Machado deixou a Venezuela em dezembro de 2025 em uma operação secreta para receber o Nobel da Paz em Oslo, na Noruega. Desde então, tem permanecido fora do país, em parte nos Estados Unidos, onde mantém articulação política e diplomática em torno do futuro político de sua nação.

Retorno em meio à liderança de Delcy Rodríguez

O anúncio de retorno ocorre em um contexto em que a Venezuela está sob governo interino de Delcy Rodríguez, que assumiu a presidência após a captura de Nicolás Maduro em uma operação militar americana no início do ano. Rodríguez tem atuado como chefe de Estado e sido o principal responsável pela administração do país, apesar de Machado defender que sua presença é crucial para consolidar uma transição democrática.

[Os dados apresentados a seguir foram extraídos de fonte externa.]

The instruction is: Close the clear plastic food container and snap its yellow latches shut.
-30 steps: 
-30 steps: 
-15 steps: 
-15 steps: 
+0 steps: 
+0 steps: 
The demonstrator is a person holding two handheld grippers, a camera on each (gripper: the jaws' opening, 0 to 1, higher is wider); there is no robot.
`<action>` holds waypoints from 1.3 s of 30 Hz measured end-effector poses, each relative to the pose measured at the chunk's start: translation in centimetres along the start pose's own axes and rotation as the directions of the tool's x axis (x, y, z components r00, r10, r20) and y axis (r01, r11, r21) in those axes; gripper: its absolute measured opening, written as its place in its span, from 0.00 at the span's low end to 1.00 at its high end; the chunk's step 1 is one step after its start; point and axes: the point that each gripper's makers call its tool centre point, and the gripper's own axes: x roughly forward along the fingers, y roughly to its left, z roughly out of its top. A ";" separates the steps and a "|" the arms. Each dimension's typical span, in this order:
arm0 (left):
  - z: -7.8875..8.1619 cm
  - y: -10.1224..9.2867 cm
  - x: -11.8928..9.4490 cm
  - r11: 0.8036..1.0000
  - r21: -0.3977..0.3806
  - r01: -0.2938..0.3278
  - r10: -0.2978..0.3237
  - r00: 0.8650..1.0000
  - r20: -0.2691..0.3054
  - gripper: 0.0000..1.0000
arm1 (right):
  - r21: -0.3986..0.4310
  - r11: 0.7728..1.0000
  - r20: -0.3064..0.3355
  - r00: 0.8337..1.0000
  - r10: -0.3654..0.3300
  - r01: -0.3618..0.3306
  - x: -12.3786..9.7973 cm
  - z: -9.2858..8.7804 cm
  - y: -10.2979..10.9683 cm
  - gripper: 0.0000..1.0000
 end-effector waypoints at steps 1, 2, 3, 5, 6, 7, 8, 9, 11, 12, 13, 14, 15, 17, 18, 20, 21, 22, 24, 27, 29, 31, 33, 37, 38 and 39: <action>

No vídeo, Machado afirmou que volta para “garantir uma transição para a democracia ordenada, sustentável e irreversível” e pediu aos venezuelanos que se preparem para uma “nova e gigantesca vitória eleitoral”.

Desde o exterior, a líder oposicionista também destacou o papel de aliados internacionais no processo político, agradecendo o apoio e reforçando a importância de articular consensos internos antes de um eventual retorno ao país.

Críticas

Embora Machado tenha recebido o Nobel da Paz e exerça forte influência entre setores opositores, seu retorno ainda levanta dúvidas e resistência por parte do governo interino. Autoridades venezuelanas já sinalizaram que, se ela regressar, poderá enfrentar processos judiciais por posições políticas e controvérsias em torno de sua atuação internacional.

A expectativa agora se concentra no desenrolar desse retorno anunciado — incluindo como será a recepção popular e quais serão as repercussões políticas em um país que vive um momento delicado de reconfiguração institucional e de disputas pelo futuro democrático.